Corradi Valentina, Gastaldon Fiorella, Virzi' Grazia Maria, Clementi Maurizio, Nalesso Federico, Cruz Dinna N, de Cal Massimo, Torregrossa Rossella, Ronco Claudio
Dipartimento Interaziendale di Nefrologia, Dialisi e Trapianto Renale, Ospedale San Bortolo, Vicenza, Italy.
G Ital Nefrol. 2010 Nov-Dec;27(6):655-63.

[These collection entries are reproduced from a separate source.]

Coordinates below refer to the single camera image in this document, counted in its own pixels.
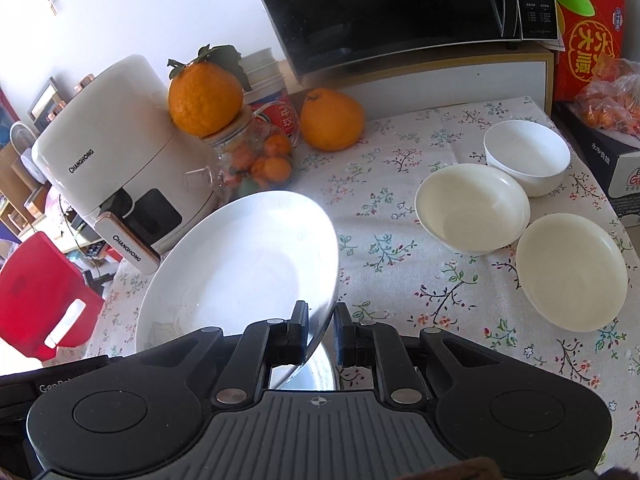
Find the floral tablecloth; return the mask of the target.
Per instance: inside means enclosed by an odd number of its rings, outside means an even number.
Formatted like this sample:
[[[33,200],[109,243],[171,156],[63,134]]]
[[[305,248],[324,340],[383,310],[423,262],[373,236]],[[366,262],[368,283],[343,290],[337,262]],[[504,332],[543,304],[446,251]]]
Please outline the floral tablecloth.
[[[296,191],[328,213],[337,232],[337,297],[360,322],[382,321],[416,335],[438,325],[594,390],[612,415],[602,468],[639,466],[639,258],[596,179],[580,160],[532,203],[532,214],[579,214],[608,232],[629,278],[618,317],[590,334],[545,321],[518,282],[515,250],[456,254],[420,226],[414,194],[429,174],[484,162],[485,131],[497,122],[549,118],[528,96],[433,108],[370,122],[348,151],[300,146]]]

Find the red plastic stool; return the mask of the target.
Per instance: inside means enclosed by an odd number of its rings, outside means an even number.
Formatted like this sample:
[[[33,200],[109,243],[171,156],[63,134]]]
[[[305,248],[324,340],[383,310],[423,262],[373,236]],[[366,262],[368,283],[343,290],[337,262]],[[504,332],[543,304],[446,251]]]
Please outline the red plastic stool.
[[[58,347],[91,337],[103,298],[41,232],[25,240],[1,270],[1,338],[41,362]]]

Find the white air fryer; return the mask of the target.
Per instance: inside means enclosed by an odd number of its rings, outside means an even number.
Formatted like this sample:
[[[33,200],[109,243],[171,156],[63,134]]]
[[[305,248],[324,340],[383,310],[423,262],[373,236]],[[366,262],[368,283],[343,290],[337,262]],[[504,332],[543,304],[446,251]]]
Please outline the white air fryer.
[[[73,210],[144,274],[226,200],[213,151],[179,130],[142,55],[100,73],[36,141],[32,159]]]

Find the large orange on table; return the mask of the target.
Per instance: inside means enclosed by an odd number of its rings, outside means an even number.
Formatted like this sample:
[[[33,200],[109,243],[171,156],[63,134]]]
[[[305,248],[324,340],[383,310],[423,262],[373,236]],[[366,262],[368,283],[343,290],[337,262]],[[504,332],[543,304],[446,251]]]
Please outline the large orange on table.
[[[316,150],[331,153],[355,145],[366,126],[366,113],[360,103],[325,88],[306,94],[299,118],[304,141]]]

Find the glass jar of tangerines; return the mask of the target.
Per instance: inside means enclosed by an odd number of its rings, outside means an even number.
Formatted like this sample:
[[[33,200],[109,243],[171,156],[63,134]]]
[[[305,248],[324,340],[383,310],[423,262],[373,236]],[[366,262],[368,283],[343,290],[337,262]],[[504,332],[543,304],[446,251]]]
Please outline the glass jar of tangerines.
[[[189,191],[213,191],[222,204],[260,191],[282,190],[294,177],[291,138],[247,105],[202,143],[205,162],[183,175],[184,186]]]

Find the plastic bag of tangerines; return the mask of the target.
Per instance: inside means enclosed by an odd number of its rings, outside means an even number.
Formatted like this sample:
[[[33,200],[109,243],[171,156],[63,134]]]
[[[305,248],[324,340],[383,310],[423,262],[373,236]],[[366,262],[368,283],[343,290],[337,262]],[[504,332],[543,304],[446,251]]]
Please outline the plastic bag of tangerines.
[[[603,55],[575,105],[591,128],[639,136],[639,63]]]

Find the dark cardboard box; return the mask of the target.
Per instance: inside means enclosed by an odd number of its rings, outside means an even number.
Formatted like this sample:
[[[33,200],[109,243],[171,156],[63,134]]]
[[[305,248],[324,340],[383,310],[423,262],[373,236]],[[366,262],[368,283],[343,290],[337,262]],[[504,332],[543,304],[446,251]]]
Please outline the dark cardboard box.
[[[554,103],[552,119],[596,177],[623,225],[638,226],[639,139],[587,126],[570,103]]]

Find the red gift box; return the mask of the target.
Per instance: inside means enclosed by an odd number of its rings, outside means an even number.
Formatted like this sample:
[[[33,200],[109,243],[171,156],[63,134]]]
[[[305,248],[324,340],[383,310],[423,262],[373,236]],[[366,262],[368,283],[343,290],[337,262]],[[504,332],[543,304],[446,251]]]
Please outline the red gift box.
[[[626,0],[556,0],[564,50],[555,58],[553,99],[574,100],[603,55],[622,54]]]

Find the plain white plate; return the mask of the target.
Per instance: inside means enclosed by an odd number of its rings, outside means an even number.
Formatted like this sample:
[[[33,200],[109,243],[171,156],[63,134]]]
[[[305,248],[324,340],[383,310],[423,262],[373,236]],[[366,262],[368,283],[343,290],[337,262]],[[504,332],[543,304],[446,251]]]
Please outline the plain white plate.
[[[270,385],[334,390],[322,339],[339,277],[337,235],[318,203],[288,191],[239,198],[194,226],[160,264],[142,301],[134,348],[149,350],[207,326],[239,335],[254,322],[286,320],[304,300],[305,361],[275,368]]]

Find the stacked instant noodle cups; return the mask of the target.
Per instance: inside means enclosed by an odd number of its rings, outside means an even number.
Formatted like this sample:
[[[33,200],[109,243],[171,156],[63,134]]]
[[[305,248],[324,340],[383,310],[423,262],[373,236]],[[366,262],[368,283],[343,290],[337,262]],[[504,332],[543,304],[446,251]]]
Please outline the stacked instant noodle cups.
[[[258,119],[278,127],[296,145],[299,137],[298,114],[271,49],[242,56],[240,66],[250,84],[250,91],[244,92],[244,102]]]

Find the large orange on jar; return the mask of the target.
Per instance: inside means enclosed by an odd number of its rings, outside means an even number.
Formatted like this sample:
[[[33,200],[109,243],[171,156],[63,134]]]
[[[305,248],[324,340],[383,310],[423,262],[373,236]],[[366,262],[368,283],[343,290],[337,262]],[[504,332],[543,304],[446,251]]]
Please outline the large orange on jar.
[[[239,114],[244,93],[252,90],[240,59],[232,44],[206,44],[189,63],[168,58],[168,112],[180,130],[206,138]]]

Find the white porcelain bowl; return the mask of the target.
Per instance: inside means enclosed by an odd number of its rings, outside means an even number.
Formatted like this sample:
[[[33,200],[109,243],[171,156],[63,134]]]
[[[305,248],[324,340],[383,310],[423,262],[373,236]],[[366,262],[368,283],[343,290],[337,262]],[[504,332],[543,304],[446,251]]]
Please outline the white porcelain bowl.
[[[528,120],[506,120],[484,134],[488,166],[512,177],[528,197],[550,194],[562,182],[572,154],[555,131]]]

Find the cream bowl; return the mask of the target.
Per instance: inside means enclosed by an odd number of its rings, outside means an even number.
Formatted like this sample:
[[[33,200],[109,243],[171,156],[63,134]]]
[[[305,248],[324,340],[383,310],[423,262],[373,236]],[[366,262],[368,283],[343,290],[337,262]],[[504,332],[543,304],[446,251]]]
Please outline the cream bowl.
[[[430,174],[414,196],[426,232],[454,252],[486,255],[520,238],[529,224],[529,199],[504,172],[457,164]]]
[[[626,301],[625,260],[612,237],[577,214],[547,214],[516,250],[521,289],[547,321],[587,333],[611,323]]]

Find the black microwave oven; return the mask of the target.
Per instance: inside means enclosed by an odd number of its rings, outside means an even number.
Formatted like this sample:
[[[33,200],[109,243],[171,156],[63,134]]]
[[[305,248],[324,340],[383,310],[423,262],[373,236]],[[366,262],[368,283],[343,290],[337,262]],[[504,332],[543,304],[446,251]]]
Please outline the black microwave oven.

Autosomal dominant polycystic kidney disease (ADPKD) is the most common genetic renal disorder, with a prevalence of 1:400 to 1:1000. ADPKD is genetically and clinically heterogeneous. In addition, significant intrafamilial renal disease variability is evident. The prevalence of ADPKD patients on renal replacement therapy in Italy has been reported to be 8.2%. In the dialysis population of Vicenza province (northeast Italy), in one area especially, ADPKD cases account for 13.4%. We hypothesize that this high frequency is related to a founder effect in this geographically isolated population. Since April 2007 we have studied the characteristics of ADPKD patients and the presence of haplotypes shared by several families. The clinical profile of patients in the Vicenza province is similar to that described in the literature but there is a high prevalence of ADPKD in several isolated areas. These areas are characterized by the presence of three distinct haplotypes, suggesting a strong lineage-specific gene.
常染色体显性多囊肾病(ADPKD)是最常见的遗传性肾脏疾病,患病率为1:400至1:1000。ADPKD在遗传和临床方面具有异质性。此外,家族内肾脏疾病的显著变异性也很明显。据报道,意大利接受肾脏替代治疗的ADPKD患者患病率为8.2%。在维琴察省(意大利东北部)的透析人群中,特别是在一个地区,ADPKD病例占13.4%。我们推测这种高频率与这个地理上孤立的人群中的奠基者效应有关。自2007年4月以来,我们研究了ADPKD患者的特征以及几个家族共有的单倍型的存在情况。维琴察省患者的临床特征与文献中描述的相似,但在几个孤立地区ADPKD的患病率很高。这些地区的特征是存在三种不同的单倍型,提示存在一个强大的谱系特异性基因。